Der wahre Künstler ist - ohne es zu wissen - sich selbst ein Rätsel, das er aber in jedem Werk aufs neue zu lösen versucht, und dessen Lösung ihm, subjektive betrachtet, niemals gelingt.
Wer es nicht besser weiß, könnte diese Biografie glatt für echt halten. Einzig der Umschlagtext weist darauf hin, dass es sich in Wirklichkeit um einen Roman handelt. Die Lebensgeschichte des englischen Adeligen und Kunstkritikers Sir Andrew Marbot ist nämlich reine Fiktion, bis auf das kleinste Detail von Wolfgang Hildesheimer erfunden. Marbot hat es nie gegeben, aber es hätte ihn geben können. Jedenfalls möchte man das gerne glauben, lässt ihn sein Biograf doch als idealtypischen Vertreter seiner Zeit und Klasse vor dem inneren Auge des Lesers erscheinen.

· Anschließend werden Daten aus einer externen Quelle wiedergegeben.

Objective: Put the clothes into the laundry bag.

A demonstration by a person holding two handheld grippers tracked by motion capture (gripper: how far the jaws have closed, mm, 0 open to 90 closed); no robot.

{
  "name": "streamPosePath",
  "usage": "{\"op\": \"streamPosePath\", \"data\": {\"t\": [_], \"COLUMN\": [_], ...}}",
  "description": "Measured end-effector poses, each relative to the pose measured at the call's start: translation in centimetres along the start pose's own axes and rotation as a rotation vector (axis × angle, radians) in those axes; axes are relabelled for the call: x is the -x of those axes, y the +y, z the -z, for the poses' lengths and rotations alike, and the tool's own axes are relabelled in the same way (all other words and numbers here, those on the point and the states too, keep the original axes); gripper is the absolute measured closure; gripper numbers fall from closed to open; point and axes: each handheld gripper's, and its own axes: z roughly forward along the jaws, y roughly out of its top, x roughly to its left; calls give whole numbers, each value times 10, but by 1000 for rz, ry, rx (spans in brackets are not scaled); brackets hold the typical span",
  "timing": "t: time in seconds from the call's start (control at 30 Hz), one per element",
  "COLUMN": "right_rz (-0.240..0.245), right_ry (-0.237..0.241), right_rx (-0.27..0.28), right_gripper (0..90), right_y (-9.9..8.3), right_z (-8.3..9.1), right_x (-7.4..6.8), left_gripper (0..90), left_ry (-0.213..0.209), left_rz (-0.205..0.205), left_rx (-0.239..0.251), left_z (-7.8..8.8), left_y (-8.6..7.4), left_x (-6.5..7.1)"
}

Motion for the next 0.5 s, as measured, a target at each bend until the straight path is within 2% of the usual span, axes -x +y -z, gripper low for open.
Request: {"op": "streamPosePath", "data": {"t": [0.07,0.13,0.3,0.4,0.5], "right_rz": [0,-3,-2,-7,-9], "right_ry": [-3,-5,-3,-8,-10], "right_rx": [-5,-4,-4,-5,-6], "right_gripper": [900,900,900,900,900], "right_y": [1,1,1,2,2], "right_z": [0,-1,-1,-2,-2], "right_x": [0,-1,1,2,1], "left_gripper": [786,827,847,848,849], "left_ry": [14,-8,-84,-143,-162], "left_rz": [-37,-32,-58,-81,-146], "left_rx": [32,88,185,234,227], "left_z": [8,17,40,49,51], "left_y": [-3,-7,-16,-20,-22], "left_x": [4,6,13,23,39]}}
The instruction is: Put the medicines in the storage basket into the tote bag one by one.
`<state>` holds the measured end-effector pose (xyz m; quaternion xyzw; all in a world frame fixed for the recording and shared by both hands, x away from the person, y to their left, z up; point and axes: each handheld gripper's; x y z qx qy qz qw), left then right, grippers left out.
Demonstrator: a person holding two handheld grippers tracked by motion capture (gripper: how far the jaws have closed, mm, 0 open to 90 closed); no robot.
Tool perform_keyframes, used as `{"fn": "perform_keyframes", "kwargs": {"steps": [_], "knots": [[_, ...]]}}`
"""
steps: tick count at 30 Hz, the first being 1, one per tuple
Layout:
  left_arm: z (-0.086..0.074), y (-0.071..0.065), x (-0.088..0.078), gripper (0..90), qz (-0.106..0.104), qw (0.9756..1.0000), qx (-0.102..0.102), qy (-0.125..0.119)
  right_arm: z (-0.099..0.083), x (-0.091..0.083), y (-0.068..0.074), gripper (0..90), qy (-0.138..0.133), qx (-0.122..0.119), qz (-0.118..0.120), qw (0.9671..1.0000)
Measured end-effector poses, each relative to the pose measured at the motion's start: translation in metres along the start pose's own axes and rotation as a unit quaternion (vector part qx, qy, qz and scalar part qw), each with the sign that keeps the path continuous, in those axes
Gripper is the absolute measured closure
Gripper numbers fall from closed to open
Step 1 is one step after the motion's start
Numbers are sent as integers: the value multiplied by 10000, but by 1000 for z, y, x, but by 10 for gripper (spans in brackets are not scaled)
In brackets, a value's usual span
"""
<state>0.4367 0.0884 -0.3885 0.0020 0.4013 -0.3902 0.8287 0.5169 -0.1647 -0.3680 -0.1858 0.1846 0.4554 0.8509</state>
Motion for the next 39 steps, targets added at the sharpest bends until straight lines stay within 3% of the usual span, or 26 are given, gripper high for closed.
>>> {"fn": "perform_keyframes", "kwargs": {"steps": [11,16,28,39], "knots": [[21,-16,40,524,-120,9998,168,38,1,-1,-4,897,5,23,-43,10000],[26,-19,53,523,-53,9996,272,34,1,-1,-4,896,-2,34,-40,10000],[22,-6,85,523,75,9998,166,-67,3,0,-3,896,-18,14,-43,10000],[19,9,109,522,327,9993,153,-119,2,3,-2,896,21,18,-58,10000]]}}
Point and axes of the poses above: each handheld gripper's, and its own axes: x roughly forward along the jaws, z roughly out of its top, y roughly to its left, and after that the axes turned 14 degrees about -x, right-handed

Ein Spross des englischen Hochadels, im Gegensatz zum philisterhaften Vater feinsinnig und mit außergewöhnlichen Talenten gesegnet, der in inzestuöser Liebe zu seiner Mutter, der schönen Lady Catherine entbrennt. Eine verbotene Liebe, die ihm in schicksalhafter Weise am Ende zum Verhängnis wird. Denn das Tragische im Fall Marbot ist einem generellen Unvermögen geschuldet, das auch als Impotenz bezeichnet werden kann. Keine Impotenz körperlicher, sondern vielmehr geistiger Natur, die dafür aber in zweifacher Hinsicht vorliegt. Zum einen in Form der, aus Angst vor einem gesellschaftlichen Skandal, nicht auslebbaren Beziehung zur Mutter. Eine Bindung von der sich Marbot nie wirklich lösen kann, mit dem Preis auf eigene Nachkommen verzichten zu müssen.
Um der Gefahr des libidinösen Vollzuges zu entgehen, stellt Marbot in einem Akt der Sublimierung seine gesamte Schaffenskraft in den Dienst der Kunst. Genauer gesagt, widmet er sich der Kunstkritik. Besonders interessiert ihn die Frage nach dem Ursprung künstlerischer Inspiration. Er geht dabei ganz neue Wege, indem er die Kunst unter psychoanalytischen Aspekten betrachtet, womit er in gewisser Weise die Moderne vorwegnimmt. Doch bleibt auch die (Ersatz-) Liebe zur Kunst unfruchtbar. Marbot erkennt, dass das tiefste Wesen der Kunst sich nur denen erschließt, die sie selbst erschaffen. Er kann zwar die Bedingungen der Entstehung eines Kunstwerks untersuchen, aber letztlich fehlt ihm die Erfahrung des kreativen Akts. Aus dieser Einsicht entspringt sein Entschluss seinem Leben ein Ende zu setzen.
Das ist kein Spoiler. Auf den mysteriösen Tod von Marbot wird gleich zu Beginn hingewiesen, ist er doch der Dreh- und Angelpunkt der angeblichen Biografie. Überhaupt stehen die entscheidenden Fakten von vornherein dem Leser zur Verfügung. Einen spannenden Handlungsbogen darf man also nicht erwarten. Das Buch ist in erster Linie ein intellektuelles Vergnügen, eine spielerische Auseinandersetzung mit der Psychoanalyse und der Malerei. Beachtlich ist zudem, wie nahtlos sich der fiktive Marbot in die historische Wirklichkeit des frühen 19. Jahrhunderts einfügt. So begegnet er einer Vielzahl berühmter Persönlichkeiten, u.a. auch Goethe, Schopenhauer und Lord Byron. Letzterer könnte übrigens als Modell für Marbot gedient haben, soll er doch eine ähnlich skandalöse Beziehung zu seiner Schwester gehabt haben. Allerdings mit dem entscheidenden Unterschied, dass er tatsächlich künstlerisch produktiv war.
Darin besteht für mich auch die eigentliche Pointe des gesamten Romans. Dem Schriftsteller Wolfgang Hildesheimer gelingt, woran seine Figur Andrew Marbot scheitert: ein Kunstwerk.